Louisiana abortion providers sue over new hospital privilege requirement

On Friday, several abortion providers sued the state of Louisiana over new laws governing doctors who choose to perform the procedure.

Louisiana’s new law, signed by Governor Bobby Jindal in June, requires that doctors who perform abortions have active admitting privileges at a hospital that is located not further than thirty miles from the location at which the abortion is performed or induced and that provides obstetrical or gynecological health care services.

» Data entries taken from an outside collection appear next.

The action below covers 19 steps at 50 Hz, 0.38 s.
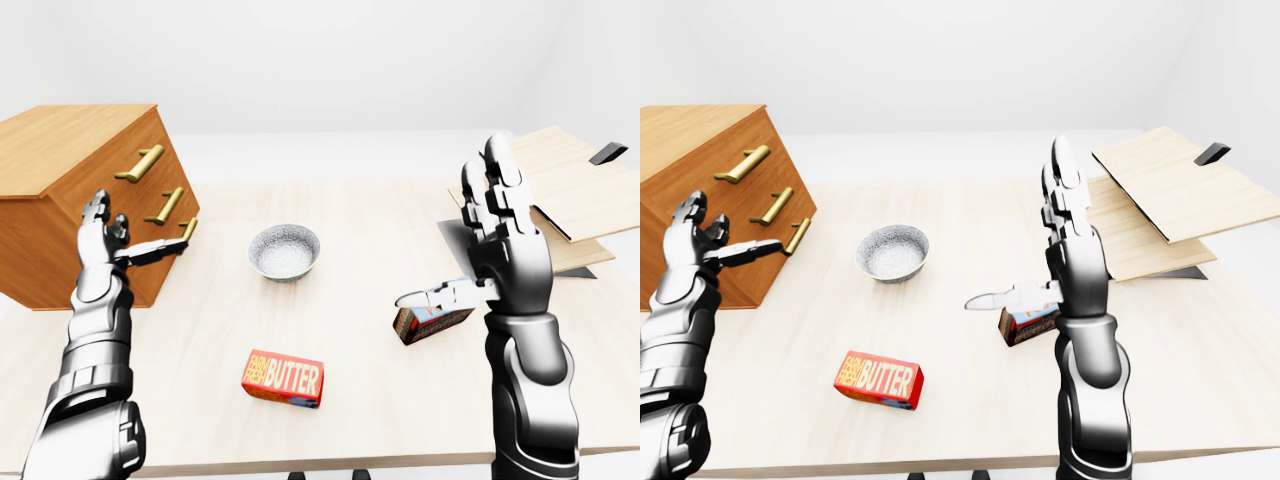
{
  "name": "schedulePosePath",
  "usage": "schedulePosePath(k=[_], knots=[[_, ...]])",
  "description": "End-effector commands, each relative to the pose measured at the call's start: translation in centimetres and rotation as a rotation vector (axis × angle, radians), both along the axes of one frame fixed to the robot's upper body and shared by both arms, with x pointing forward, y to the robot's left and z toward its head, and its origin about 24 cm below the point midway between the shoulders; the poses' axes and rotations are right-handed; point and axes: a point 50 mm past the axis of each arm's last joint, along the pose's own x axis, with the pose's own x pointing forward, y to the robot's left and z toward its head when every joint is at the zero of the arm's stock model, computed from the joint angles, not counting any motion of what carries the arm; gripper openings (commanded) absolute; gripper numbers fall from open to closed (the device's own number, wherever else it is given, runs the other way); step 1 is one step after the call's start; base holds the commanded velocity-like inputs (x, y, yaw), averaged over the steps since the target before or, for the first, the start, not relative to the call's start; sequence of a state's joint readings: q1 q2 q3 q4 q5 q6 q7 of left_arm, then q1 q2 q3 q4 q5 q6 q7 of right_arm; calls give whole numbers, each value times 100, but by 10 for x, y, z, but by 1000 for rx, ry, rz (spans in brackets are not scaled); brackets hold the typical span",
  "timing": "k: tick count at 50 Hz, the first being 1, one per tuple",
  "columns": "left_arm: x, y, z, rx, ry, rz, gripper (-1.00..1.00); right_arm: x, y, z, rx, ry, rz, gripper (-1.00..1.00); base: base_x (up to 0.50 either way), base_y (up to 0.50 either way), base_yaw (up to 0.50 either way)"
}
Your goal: Close the top drawer of the cabinet.
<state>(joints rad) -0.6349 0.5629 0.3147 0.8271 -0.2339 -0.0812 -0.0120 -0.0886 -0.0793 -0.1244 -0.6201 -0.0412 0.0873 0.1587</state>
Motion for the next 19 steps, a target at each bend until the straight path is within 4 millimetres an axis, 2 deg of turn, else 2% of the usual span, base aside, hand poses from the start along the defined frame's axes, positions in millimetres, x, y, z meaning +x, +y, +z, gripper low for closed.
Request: schedulePosePath(k=[1, 13, 16, 19], knots=[[-42, 71, 38, 52, -57, 273, 100, -2, 1, -2, 2, 6, -1, 100, 0, 0, 0], [-38, 67, 48, 63, -89, 289, 100, -6, 0, -3, 1, 9, -4, 100, 0, 0, 0], [-51, 72, 50, 62, -96, 279, 100, -8, -1, -1, 1, -4, -6, 100, 0, 0, 0], [-54, 60, 54, 77, -120, 224, 100, -10, 0, 1, 1, -12, -6, 100, 0, 0, 1]])
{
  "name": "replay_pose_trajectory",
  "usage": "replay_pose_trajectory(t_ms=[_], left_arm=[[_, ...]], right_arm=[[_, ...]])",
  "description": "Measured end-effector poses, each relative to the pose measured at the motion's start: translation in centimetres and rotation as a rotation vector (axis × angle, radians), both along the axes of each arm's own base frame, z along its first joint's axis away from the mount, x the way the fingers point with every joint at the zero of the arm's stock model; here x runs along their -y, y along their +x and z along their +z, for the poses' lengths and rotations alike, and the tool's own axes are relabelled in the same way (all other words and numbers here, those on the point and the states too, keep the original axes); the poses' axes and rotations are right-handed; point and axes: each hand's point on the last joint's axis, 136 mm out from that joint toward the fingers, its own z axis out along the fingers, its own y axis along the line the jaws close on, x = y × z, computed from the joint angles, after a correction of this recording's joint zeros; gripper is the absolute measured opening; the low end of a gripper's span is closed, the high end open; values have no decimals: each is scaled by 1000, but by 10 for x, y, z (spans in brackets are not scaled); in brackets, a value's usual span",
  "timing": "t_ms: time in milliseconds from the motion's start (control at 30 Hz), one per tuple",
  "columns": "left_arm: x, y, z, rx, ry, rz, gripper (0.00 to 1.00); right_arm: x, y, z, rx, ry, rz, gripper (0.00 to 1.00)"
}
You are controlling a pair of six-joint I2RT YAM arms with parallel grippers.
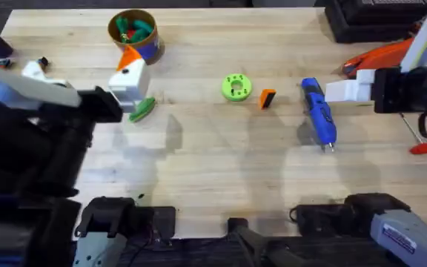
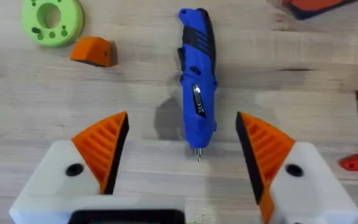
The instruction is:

Abortion providers are suing because they argue that the provisions in the statute may cause every clinic in the state to close. Bloomberg reports:

The Louisiana legislation, signed by Republican Governor Bobby Jindal in June, doesn’t allow enough time for compliance, the clinics argued in court papers. Hospitals typically need three to seven months to decide on a doctor’s application, they said. They were allowed only 81 days to comply with the law.“It is not at all clear that any doctor currently providing abortions at a clinic in Louisiana will be able to continue providing those services, thereby eliminating access to legal abortion in Louisiana” if the law takes effect as scheduled, attorneys for the clinics in Shreveport, Bossier City and Metairie wrote.

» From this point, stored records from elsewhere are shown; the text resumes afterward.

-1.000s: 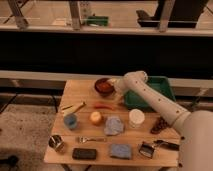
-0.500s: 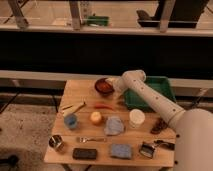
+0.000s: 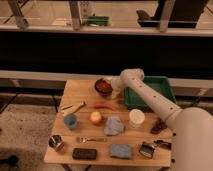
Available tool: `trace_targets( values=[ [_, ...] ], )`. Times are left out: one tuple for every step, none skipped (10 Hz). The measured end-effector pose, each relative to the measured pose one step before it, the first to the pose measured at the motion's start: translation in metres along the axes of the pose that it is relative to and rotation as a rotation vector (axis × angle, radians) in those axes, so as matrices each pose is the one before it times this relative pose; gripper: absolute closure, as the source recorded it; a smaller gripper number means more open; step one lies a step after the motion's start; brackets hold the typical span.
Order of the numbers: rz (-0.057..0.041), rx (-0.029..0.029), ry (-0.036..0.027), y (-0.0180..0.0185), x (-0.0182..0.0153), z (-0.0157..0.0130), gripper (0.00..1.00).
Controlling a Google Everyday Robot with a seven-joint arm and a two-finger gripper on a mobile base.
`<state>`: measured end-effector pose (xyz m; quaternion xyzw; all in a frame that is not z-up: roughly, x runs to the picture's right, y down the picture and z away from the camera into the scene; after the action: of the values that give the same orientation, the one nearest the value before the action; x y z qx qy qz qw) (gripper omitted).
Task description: Stack bowls into tray
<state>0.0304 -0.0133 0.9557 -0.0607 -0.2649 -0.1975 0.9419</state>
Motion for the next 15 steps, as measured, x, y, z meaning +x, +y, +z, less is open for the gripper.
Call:
trace_targets(
  values=[
    [-0.00120,-0.00123,-0.00779,0.00039,0.00099,0.00019,0.20],
    [-0.00353,-0.00018,-0.01148,-0.00038,-0.00061,0.00050,0.24],
    [-0.00363,0.00021,-0.01084,-0.00076,-0.00184,0.00142,0.30],
    [-0.00648,-0.00118,-0.01899,-0.00077,-0.00405,0.00235,0.44],
    [-0.00036,-0.00059,-0.00796,0.00078,-0.00083,0.00094,0.51],
    [0.00085,0.00084,-0.00861,0.00073,-0.00021,-0.00013,0.60],
    [-0.00055,-0.00074,-0.01107,0.00146,-0.00038,0.00044,0.72],
    [-0.00307,-0.00226,-0.00893,0.00004,-0.00171,0.00110,0.83],
    [-0.00295,-0.00382,-0.00650,0.00016,-0.00139,0.00155,0.92],
    [-0.00217,-0.00562,-0.00394,0.00094,-0.00040,0.00144,0.99],
    [-0.00055,-0.00408,-0.00145,0.00080,0.00068,0.00042,1.00],
    [-0.00116,-0.00647,-0.00142,0.00118,0.00046,0.00159,1.00],
    [-0.00163,-0.00363,-0.00133,0.00021,-0.00018,0.00109,1.00],
    [-0.00243,-0.00375,-0.00334,0.00005,-0.00096,0.00188,1.00],
    [0.00153,0.00133,-0.00063,0.00045,0.00027,0.00000,1.00]
  ],
)
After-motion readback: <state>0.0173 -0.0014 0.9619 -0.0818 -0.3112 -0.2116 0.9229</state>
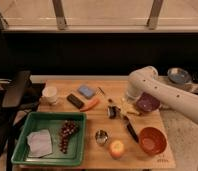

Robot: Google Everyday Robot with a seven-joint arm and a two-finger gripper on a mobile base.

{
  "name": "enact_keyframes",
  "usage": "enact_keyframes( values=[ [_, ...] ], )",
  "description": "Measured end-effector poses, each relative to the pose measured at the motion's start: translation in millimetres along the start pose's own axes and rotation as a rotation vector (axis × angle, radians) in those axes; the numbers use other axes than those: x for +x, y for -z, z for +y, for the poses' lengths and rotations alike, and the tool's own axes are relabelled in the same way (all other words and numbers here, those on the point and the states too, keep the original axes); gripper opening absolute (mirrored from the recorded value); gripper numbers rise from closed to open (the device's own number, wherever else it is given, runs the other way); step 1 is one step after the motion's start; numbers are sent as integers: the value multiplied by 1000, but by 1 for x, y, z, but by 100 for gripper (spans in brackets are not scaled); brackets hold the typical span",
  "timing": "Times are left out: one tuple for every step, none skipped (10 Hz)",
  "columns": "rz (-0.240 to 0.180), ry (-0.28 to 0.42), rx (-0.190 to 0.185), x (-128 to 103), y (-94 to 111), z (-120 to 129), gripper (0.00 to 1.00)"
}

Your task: Place banana in purple bowl

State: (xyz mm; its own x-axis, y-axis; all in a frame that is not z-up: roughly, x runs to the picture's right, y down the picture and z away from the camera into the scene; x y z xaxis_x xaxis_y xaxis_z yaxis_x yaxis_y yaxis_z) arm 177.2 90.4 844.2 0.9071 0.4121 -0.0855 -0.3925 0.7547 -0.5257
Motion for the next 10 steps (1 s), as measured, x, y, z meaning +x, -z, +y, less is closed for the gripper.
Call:
enact_keyframes(
  values=[
    [-5,10,-17,2,-6,-2,80],
    [-9,28,-39,3,-13,-3,80],
    [-25,39,-66,1,-15,-6,80],
    [-26,43,-83,3,-17,-6,80],
    [-28,42,-89,6,-16,-6,80],
    [-27,41,-89,6,-16,-6,80],
    [-26,43,-90,6,-17,-6,80],
    [-21,49,-87,5,-18,-5,80],
    [-19,54,-86,5,-20,-4,80],
    [-13,57,-88,8,-28,-2,80]
  ],
)
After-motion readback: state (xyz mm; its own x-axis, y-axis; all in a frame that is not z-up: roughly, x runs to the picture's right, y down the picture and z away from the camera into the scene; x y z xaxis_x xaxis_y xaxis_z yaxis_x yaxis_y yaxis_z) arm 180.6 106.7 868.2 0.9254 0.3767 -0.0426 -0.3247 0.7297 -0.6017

If this case ends up progressing through the court system, it will end up before the Fifth Circuit Court of Appeals. Although (as the article from Bloomberg points out) the government cannot “unduly” weigh down with regulations the right of a woman to seek an abortion (not “have an abortion,” as is commonly misstated by abortion advocates,) the Fifth Circuit has previously ruled that “that driving distance alone to get to a clinic never constitutes a substantial obstacle. No matter how far.”

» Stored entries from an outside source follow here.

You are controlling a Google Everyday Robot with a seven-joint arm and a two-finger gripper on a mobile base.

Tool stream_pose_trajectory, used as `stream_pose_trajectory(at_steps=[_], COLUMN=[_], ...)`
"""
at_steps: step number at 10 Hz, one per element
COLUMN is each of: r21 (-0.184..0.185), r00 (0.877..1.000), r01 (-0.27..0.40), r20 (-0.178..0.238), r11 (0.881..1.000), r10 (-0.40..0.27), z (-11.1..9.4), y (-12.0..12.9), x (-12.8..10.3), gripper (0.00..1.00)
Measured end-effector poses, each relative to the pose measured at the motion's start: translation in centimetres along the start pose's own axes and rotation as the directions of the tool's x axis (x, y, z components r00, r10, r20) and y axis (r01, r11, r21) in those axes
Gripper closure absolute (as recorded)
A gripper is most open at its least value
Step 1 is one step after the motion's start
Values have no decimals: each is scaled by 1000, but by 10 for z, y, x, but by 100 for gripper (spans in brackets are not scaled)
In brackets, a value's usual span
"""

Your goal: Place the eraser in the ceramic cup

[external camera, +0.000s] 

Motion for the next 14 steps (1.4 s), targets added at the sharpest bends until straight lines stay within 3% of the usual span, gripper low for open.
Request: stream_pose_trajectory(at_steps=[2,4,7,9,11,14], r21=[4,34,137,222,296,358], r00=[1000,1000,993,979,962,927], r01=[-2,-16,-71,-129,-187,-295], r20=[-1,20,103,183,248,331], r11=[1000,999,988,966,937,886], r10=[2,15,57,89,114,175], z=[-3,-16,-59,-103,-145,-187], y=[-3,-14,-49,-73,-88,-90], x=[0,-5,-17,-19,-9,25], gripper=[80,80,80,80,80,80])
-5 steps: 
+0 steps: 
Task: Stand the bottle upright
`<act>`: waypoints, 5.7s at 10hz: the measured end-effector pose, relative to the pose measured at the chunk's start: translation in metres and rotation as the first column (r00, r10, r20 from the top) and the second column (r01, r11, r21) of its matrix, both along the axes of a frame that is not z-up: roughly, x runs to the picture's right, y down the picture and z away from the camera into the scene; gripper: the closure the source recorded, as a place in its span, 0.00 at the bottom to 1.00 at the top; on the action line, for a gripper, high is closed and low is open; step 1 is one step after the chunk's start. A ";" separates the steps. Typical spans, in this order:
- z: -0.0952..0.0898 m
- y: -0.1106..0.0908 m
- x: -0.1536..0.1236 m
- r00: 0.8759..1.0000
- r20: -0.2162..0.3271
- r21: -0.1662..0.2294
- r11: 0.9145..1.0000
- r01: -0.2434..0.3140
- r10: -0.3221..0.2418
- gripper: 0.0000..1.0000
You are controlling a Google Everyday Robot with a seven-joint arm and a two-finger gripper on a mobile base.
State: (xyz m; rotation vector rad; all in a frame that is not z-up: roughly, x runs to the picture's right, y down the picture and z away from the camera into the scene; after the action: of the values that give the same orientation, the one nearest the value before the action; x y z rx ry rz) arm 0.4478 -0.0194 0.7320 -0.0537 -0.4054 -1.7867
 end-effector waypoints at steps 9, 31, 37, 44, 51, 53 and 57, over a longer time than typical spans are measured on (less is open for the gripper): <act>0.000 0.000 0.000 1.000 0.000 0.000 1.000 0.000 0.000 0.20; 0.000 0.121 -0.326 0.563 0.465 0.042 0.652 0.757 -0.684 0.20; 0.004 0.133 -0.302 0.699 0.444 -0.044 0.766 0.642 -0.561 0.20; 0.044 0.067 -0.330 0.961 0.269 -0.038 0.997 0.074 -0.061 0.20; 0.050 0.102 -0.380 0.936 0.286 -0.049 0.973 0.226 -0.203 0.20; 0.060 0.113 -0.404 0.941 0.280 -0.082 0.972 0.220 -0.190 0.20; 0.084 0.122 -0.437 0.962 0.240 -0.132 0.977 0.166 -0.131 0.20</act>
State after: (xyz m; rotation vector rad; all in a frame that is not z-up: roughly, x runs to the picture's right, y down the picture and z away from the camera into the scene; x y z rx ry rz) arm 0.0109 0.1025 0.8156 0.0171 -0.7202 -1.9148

The story doesn’t end there, however. A similar law in Texas has also come under fire in recent weeks over provisions governing abortion providers’ facilities and admitting privileges, as are new laws in Mississippi. In Mississippi, however, the Fifth Circuit has ruled that Mississippi can’t be allowed to “shift its burden” to neighboring states:

“A state cannot lean on its sovereign neighbors to provide protection of its citizens’ federal constitutional rights,” Judge E. Grady Jolly wrote.”Pre-viability, a woman has the constitutional right to end her pregnancy by abortion,” he continued. This law “effectively extinguishes that right within Mississippi’s borders.”Mississippi officials had argued that women seeking abortions could always drive to neighboring states, such as Louisiana or Tennessee, to obtain the procedure, an argument the panel rejected.The decision did not overturn the Mississippi law or explore whether the admitting-privilege requirement was justified on safety grounds. Rather, the panel said, the law could not be used to close the sole clinic in the state. The opinion preserved an existing stay while the substantive issues were considered further by a Federal District Court. But it set a clear principle of state responsibility that the lower court must apply to this case.

If providers’ attorneys can prove that all clinics in Louisiana will be forced to close as a result of the new privilege laws, it’s likely that eventually the Fifth Circuit will go the route it did in Mississippi, and block the law from taking effect on September 1.

Could the question of whether or not a state is required to allow access to abortion within its borders be heading for the Supreme Court? Only time will tell.